Inheritance Tax: Trust simplification

Inheritance Tax: Trust simplification

In the Budget 2012 the Chancellor announced measures that the Government believed would ‘simplify the Inheritance Tax regime for relevant property trusts and reduce compliance costs for trustees and practitioners’.

An initial consultation document outlining the proposed changes was published in July 2012 and a further more detailed consultation document setting out options for simplification was subsequently issued in May 2013. The second consultation document identified three main areas for simplification or possible change, as follows:

  • simplifying the Inheritance Tax calculations
  • standardising the treatment of income that may be accumulated
  • aligning filing and payment dates

On 10 December 2013 the Government issued a Summary of Responses to their May 2013 consultation document and published draft clauses which will now be incorporated into the Finance Bill 2014 as follows:

1 Standardising the treatment of income that may be accumulated

In the May 2013 consultation document HMRC proposed a standard approach for dealing with income that may be accumulated.  Broadly, this deemed income to be accumulated and added to capital for the purposes of the ten year and exit charge calculations, if it remained undistributed two years after the tax year in which it arose, ie income received on 31 May 2009 and not distributed would be deemed to be capital from 6 April 2012.
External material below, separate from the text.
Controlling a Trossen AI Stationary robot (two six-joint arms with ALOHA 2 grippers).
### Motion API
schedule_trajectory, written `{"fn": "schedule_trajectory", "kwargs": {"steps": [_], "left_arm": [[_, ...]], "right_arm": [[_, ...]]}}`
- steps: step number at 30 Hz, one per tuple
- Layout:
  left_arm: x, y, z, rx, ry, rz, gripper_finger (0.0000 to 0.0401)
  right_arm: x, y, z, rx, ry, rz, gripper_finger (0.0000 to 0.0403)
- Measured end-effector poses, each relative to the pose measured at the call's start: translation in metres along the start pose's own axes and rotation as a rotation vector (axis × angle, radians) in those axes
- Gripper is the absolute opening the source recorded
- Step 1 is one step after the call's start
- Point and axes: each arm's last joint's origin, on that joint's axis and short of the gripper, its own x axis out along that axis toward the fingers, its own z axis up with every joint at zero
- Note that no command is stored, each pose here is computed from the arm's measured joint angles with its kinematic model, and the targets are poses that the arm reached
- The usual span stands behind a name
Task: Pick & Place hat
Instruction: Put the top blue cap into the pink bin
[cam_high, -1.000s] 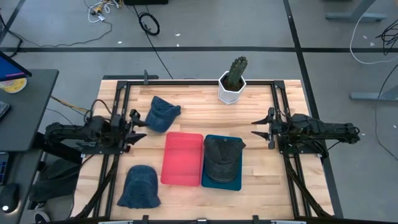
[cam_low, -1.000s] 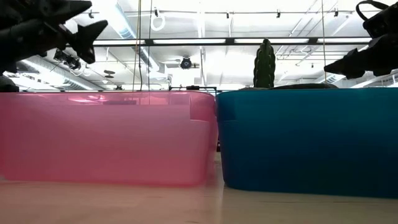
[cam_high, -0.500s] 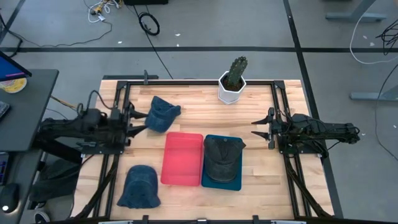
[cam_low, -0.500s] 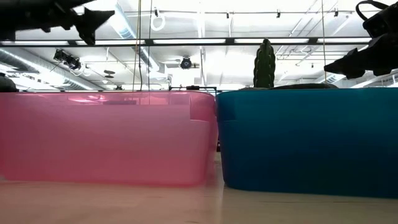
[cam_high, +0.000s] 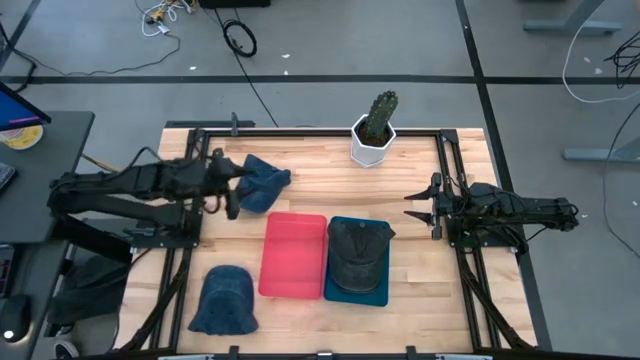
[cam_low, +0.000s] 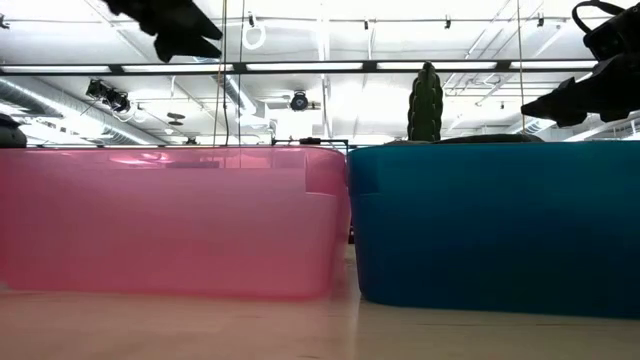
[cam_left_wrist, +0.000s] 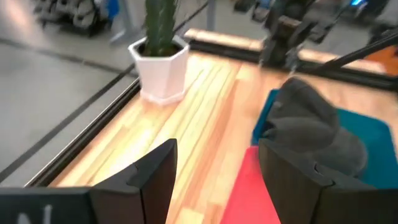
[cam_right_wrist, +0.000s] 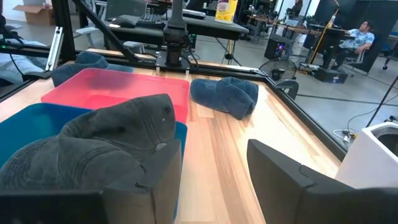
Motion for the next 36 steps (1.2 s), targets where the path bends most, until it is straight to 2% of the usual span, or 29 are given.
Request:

However, following responses to the consultation, the Government have revised their standard approach and in Finance Bill 2014 treat income that remained undistributed for more than five years at the date of the ten year anniversary as if it was capital for the purposes of the ten year charge only. This change will affect ten year charges on or after 6 April 2014.

It should be noted that tax will be charged at the full ten year charge rate on any such undistributed income caught by these new provisions to, as HMRC put it, “avoid the need for trustees to keep very detailed records”. They also confirm that the undistributed income retains its nature as income and is only treated as capital for the purposes of the ten year charge calculation, so it may still be paid out of the trust as income and would not be subject to an exit charge.
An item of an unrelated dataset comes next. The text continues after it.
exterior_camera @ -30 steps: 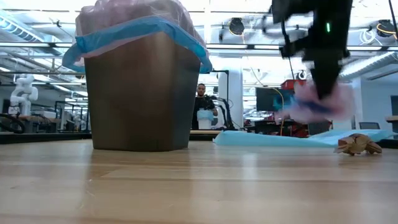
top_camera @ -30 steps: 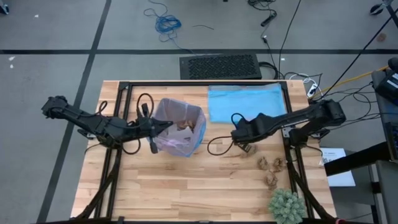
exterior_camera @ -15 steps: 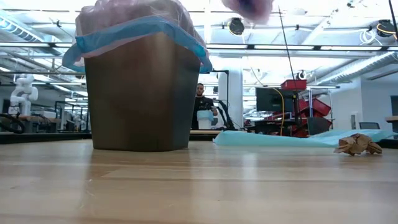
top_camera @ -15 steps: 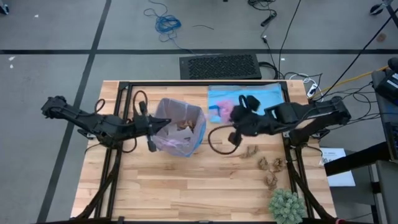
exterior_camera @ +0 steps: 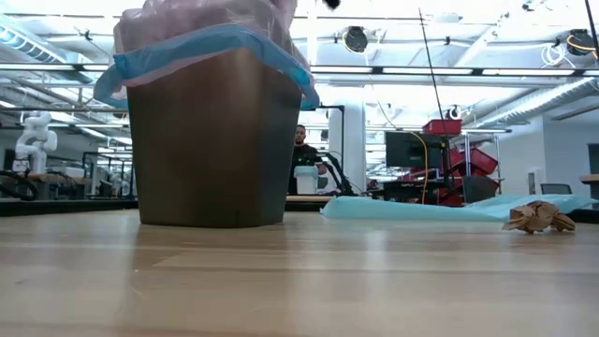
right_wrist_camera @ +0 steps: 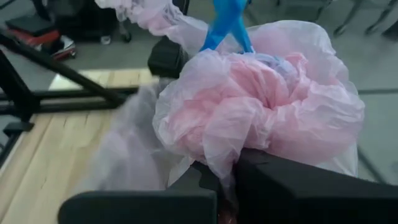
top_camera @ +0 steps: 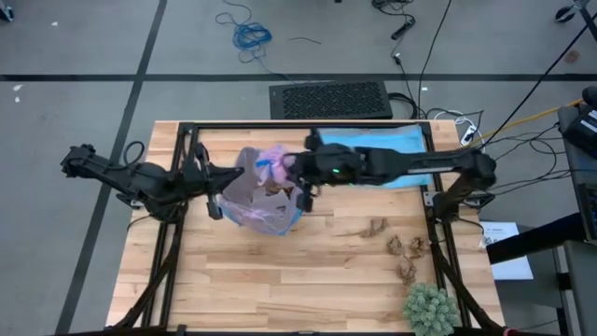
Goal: Place trash/remove bag and relplace
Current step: Put the pink trash bag into the trash bin
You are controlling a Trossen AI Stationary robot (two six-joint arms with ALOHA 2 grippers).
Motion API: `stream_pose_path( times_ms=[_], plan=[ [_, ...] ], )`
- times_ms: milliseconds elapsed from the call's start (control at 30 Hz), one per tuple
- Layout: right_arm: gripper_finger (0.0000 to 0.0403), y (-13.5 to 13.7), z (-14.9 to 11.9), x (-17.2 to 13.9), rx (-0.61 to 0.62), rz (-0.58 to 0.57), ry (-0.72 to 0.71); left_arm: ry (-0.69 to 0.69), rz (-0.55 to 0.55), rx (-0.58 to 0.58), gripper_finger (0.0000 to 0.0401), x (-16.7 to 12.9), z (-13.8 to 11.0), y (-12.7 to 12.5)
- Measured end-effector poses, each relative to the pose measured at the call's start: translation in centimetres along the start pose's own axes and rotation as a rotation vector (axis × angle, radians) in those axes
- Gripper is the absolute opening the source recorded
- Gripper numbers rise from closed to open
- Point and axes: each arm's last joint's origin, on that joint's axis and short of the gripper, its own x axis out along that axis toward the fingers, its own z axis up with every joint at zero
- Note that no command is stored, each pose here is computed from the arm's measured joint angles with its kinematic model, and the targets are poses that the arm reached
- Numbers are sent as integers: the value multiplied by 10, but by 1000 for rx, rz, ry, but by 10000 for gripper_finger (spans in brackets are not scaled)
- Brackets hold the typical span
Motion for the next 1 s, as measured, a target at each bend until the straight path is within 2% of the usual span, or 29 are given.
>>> stream_pose_path(
  times_ms=[167, 267, 367, 600, 700, 833, 1000],
  plan=[
    [1, -17, -18, 39, 69, 46, 148, 12, -2, 9, 0, -1, -1, 1],
    [20, -20, -19, 56, 85, 34, 241, 27, -4, 19, 0, -1, -3, 0],
    [69, -13, -16, 72, 34, 61, 295, 31, -4, 21, 0, 0, -3, 0],
    [224, -3, -2, 86, -27, 85, 330, 47, -7, 31, 0, 3, -6, -4],
    [263, -4, -1, 84, -57, 88, 376, 49, -7, 28, 0, 3, -6, -3],
    [273, -7, 1, 77, -66, 86, 424, 62, -9, 38, 0, 3, -8, -4],
    [234, -9, 11, 71, -62, 83, 395, 63, -9, 39, 0, 3, -8, -4]
  ],
)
Trustees, in consultation with their advisors, will need to consider their distribution policy carefully in light of this change; especially if a ten year anniversary charge is imminent.

2 Aligning the filing and payment dates

Finance Bill 2014 also contains legislation to align the filing dates for Inheritance Tax trust charges.  For tax charges of relevant property trusts arising on or after 6 April 2014 the IHT account filing date and payment date is six months after the end of the month in which the event occurred.

These changes will generally half the time limit for delivering an account which, in most cases, is currently 12 months from the end of the month in which the transfer occurred and will also bring forward the payment date for chargeable events between 6 April and 30 September by between 1 and 6 months.

Simplification of trust charges

In light of concerns raised by respondents to the Government’s plan to split a single Inheritance Tax nil rate band by the number of relevant property settlements which the settlor has made, the Government will consult further on alternative proposals to split the nil rate band and simplify the trust charges. Please see new rules for mutiple trusts article here.

If you consider that this will impact upon you, further advice should be taken before the anticipated introduction of the changes from 6 April 2015.